Electrokinetic Insights into the Triple Ionic and Electronic Conductivity of a Novel Nanocomposite Functional Material for Protonic Ceramic Fuel Cells

Triple ionic and electronic conductivity (TIEC) in cathode materials for protonic ceramic fuel cells (PCFCs) is a desirable feature that enhances the spatial expansion of active reaction sites for electrochemical oxygen reduction reaction. The realization of optimal TIEC in single‐phase materials, however, is challenging.
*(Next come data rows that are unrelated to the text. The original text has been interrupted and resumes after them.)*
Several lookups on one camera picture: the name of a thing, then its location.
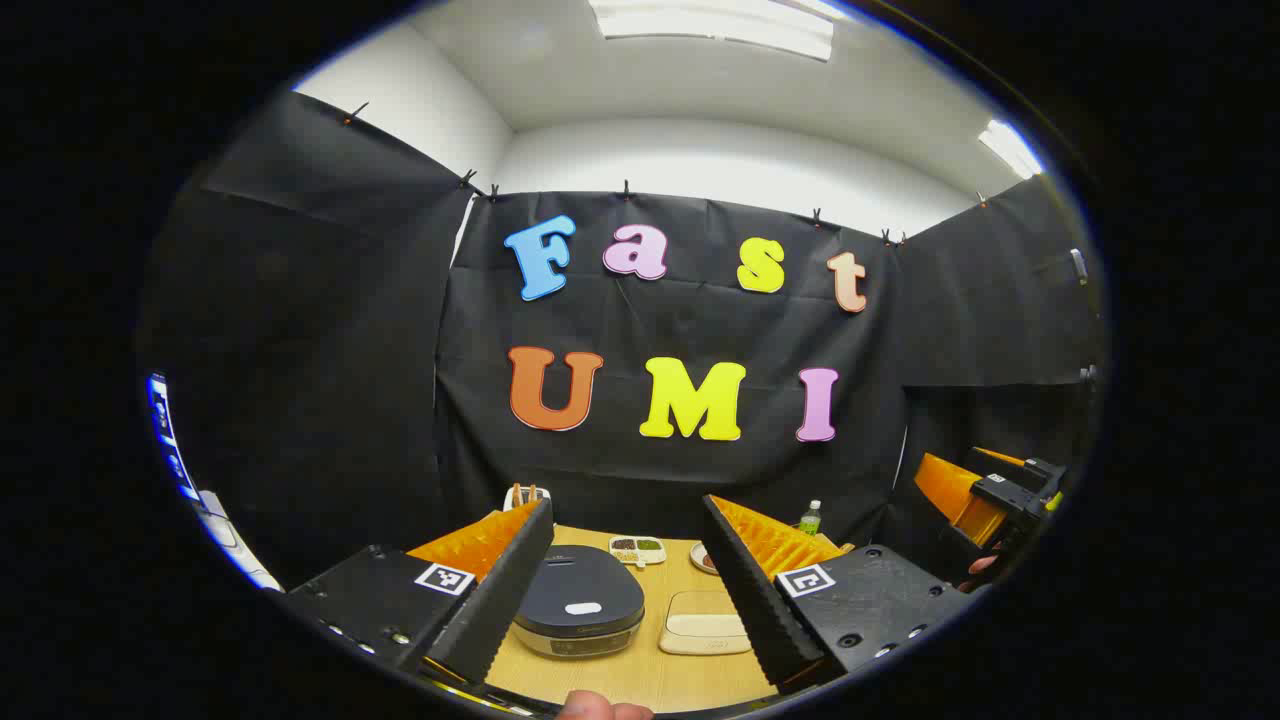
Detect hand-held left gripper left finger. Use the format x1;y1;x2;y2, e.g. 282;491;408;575
283;497;556;691

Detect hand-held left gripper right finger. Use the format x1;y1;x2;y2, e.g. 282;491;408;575
700;494;976;693

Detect dark grey rice cooker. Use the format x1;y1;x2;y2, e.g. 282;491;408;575
512;545;646;659

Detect white desk equipment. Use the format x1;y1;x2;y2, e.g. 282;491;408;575
193;490;284;593

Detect black backdrop cloth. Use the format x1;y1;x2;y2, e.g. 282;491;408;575
140;90;1106;591

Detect small ceiling light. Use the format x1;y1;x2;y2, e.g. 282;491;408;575
978;120;1044;181

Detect computer monitor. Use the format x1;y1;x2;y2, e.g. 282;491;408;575
147;373;201;503

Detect long ceiling light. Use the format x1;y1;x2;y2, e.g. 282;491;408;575
588;0;836;63
A facile route that facilitates the optimization of TIEC in PCFC cathodes is the strategic development of multiphase cathode materials. In this study, a cubic‐rhombohedral TIEC nanocomposite material with the composition Ba(CeCo)0.4(FeZr)0.1O3−δ (BCCFZ) is designed via self‐assembly engineering. The material consists of a mixed ionic and electronic conducting phase, BaCo1−(x+y+z)CexFeyZrzO3−δ (M‐BCCFZ), and a dominant proton‐conducting phase, BaCe1−(x+y+z)CoxZryFezO3−δ (H‐BCCZF). The dominant cerium‐rich H‐BCCFZ phase enhances the material's oxygen vacancy concentration and the proton defects formation and transport with a low enthalpy of protonation of −30 ± 9 kJ mol−1. The area‐specific resistance of the BCCFZ symmetrical cell is 0.089 Ω cm2 at 650 °C in 2.5% H2O‐air. The peak power density of the anode‐supported single cell based on BCCFZ cathode reaches 1054 mW cm−2 at 650 °C with good operation stability spanning over 500 h at 550 °C. These promote BCCFZ as a befitting cathode material geared toward PCFC commercialization. The multiphase material developed through self‐assembly engineering exhibits a high oxygen vacancy concentration. This consequently enhances its proton defect formation and transport with a low enthalpy of protonation reaching −30 ± 9 kJ mol−1. The peak power density of the single cell reaches 1054 mW cm−2 at 650 °C with good operation stability spanning over 500 h at 550 °C.